E. legte die Sammelkarten beiseite und lachte auf: „Ha! Und wie ich die kenne! Die bläst mir ständig einen!“ Ich wusste nicht, wovon er sprach, aber sollte es stimmen, empfand ich es als ungerecht und wollte auch. Dass man als Zwölfjähriger noch nie von Oralverkehr gehört hat, mag heutzutage zwar unwahrscheinlich klingen, doch ich gehöre der letzten Generation ohne wilde Internet-Pornografie und eifriges öffentliches Rumgebumse an. Wir kannten sowas früher nicht per se! Vermute ich zumindest, oder ich war wirklich keiner der ganz Coolen. „Oja!“, schloss sich V. jedenfalls an, „mir bläst M. auch ständig einen! Noch vorhin, bei der Wanderung! Dreimal! Voll die Bitch! Ich mein, wer hatte die denn noch nicht?“ Ich melde mich als Einziger. Die Jungs lachten. Ich war verwirrt und frug nach, warum M. dieses Blasen mit allen außer mir schon gemacht hätte. „Ich kann ihr ja eine Sms schreiben und fragen“, bot  O. an, doch dann meldete sich L. zu Wort: „Vielleicht hast du AIDS. Meine große Schwester hat da vor ihrem Austauschjahr in Kolumbien mit meinen Eltern drüber gesprochen, ich hab heimlich gelauscht. Und da hat sie versprochen nie etwas mit einem Typen anfangen, der AIDS hat. Klarer Fall.“ Es gab keinen Grund, L. zu misstrauen. Er war schon 13, der Klügste der Klasse, nur gute Noten, Ärztekind, er laberte sich schon in der Grundschule mit Wortbeiträgen wie „Herr Frömmelmann, die richtige Antwort ist Nomen, aber wir sagen noch Namenwort“ in die Herzen der Lehrer. Ich hatte also AIDS. Schnell schlussfolgerte ich: Mit AIDS keine M., mit AIDS kein Blasen. Die Lage verkomplizierte sich: Ich musste etwas loswerden, das ich nicht kannte, um etwas mir ebenfalls Unbekanntes vielleicht erleben zu können. Jugend ist schwierig, aber spannend. Jedoch, wenn selbst M. schon von meinem AIDS wusste, würden es sicher bald auch die Lehrer und meine Eltern erfahren, dann war es das mit dem Tamagotchi zu Weihnachten! Und vor allem, mit M.!
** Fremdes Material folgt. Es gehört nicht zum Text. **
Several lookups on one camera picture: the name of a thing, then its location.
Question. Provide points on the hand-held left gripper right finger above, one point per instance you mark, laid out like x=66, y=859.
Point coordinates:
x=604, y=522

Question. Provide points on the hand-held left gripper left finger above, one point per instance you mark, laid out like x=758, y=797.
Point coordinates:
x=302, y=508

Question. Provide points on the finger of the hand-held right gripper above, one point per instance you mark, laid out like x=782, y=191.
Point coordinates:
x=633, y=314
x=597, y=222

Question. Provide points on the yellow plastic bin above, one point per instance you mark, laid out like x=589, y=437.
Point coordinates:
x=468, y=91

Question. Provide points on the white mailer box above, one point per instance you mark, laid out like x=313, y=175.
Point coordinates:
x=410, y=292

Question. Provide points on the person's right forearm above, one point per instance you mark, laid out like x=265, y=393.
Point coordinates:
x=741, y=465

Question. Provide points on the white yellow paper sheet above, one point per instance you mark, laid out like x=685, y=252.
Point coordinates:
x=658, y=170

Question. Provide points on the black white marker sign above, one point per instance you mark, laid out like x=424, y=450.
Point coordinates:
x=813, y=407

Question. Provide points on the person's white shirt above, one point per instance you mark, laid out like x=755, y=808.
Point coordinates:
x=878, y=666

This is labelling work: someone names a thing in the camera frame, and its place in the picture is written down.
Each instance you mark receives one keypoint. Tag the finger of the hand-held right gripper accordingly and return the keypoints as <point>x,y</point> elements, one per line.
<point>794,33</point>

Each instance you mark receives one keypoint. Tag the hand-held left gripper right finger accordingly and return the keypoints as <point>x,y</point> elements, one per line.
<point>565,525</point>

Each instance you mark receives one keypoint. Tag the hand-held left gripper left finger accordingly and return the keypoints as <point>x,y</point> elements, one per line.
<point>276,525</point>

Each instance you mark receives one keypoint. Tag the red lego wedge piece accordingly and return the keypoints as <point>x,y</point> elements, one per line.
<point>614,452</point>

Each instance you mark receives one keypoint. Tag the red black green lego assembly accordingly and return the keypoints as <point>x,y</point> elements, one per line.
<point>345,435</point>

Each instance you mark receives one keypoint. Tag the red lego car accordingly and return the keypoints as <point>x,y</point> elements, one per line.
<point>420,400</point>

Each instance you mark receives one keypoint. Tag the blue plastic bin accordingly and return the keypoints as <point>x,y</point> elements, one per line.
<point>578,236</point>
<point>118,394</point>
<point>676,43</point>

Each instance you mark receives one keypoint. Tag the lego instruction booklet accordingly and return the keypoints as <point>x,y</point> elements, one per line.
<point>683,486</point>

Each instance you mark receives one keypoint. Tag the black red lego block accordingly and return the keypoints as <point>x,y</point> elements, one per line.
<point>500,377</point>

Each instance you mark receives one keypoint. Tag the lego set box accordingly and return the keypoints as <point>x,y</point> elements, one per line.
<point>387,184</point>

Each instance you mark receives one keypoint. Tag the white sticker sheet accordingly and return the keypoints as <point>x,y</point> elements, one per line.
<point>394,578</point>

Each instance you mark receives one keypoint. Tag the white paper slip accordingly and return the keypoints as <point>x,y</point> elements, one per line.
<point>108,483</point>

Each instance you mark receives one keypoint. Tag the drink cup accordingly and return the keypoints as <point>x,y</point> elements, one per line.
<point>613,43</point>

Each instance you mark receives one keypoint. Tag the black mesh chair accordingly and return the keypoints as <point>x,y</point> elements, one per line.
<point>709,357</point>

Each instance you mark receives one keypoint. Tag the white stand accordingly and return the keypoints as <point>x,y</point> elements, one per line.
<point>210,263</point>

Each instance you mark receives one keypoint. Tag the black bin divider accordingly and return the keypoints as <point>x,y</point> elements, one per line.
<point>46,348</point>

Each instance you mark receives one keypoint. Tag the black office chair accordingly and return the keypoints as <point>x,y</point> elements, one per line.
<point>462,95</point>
Ich nahm mir L. zur Seite. Er wusste offenbar Bescheid. „Erklär! Los! Sag mir alles, was du weißt!“, flitzte es aus mir heraus. „Also, öhm.“ Er stammelte. Ungewohnt, ihn so zu sehen. „Mhh, also, das ist mit dem Mund da so drüber und dann, mhhh, also…“ „Alter!“, sah ich ihm tief in die Augen, „meinst du jetzt AIDS oder Blasen? Hopp, erklär mal vernünftig! Stell dir vor, das hier wäre ein Latein-Vokabeltest, was zur Hölle hab ich da jetzt für einen Scheiß?!“ „Achso! Achso! Ja, AIDS halt. Ist eine sogenannte…Krankheit, die man…öhm, und dann… Ach, Mist, ich weiß es nicht.“  Er schluchzte. Die letzten vier Worte hatte er in dieser Kombination offenbar noch nie verwenden müssen. Er hatte keine Ahnung. L., der kleine Quacksalber. Mir leuchtete ein: Fehldiagnose! Kein AIDS! Und geblasen wurde auch nicht! Lügner! Die Runde schwieg, hier wusste offenbar niemand irgendetwas. Weder L., noch O., V. oder E. Etwas in mir sagte, dass es nun endlich an der Zeit wäre, M. anzusprechen. Sofort. Ich sprintete zu ihrer Tür, klopfte und tatsächlich, da stand sie vor mir. Ohne Zopf. „Hallo, ich bin Johannes aus der 7a, alle nennen mich Jojo, das darfst du auch und ich habe wie du ein Fahrrad! Wollen wir mal eine Radtour machen? Also, jetzt nicht hier, die haben wir ja nicht dabei, haha! Und nur damit du es weißt, ich habe kein AIDS! Wie geht’s so?“ M. lächelte.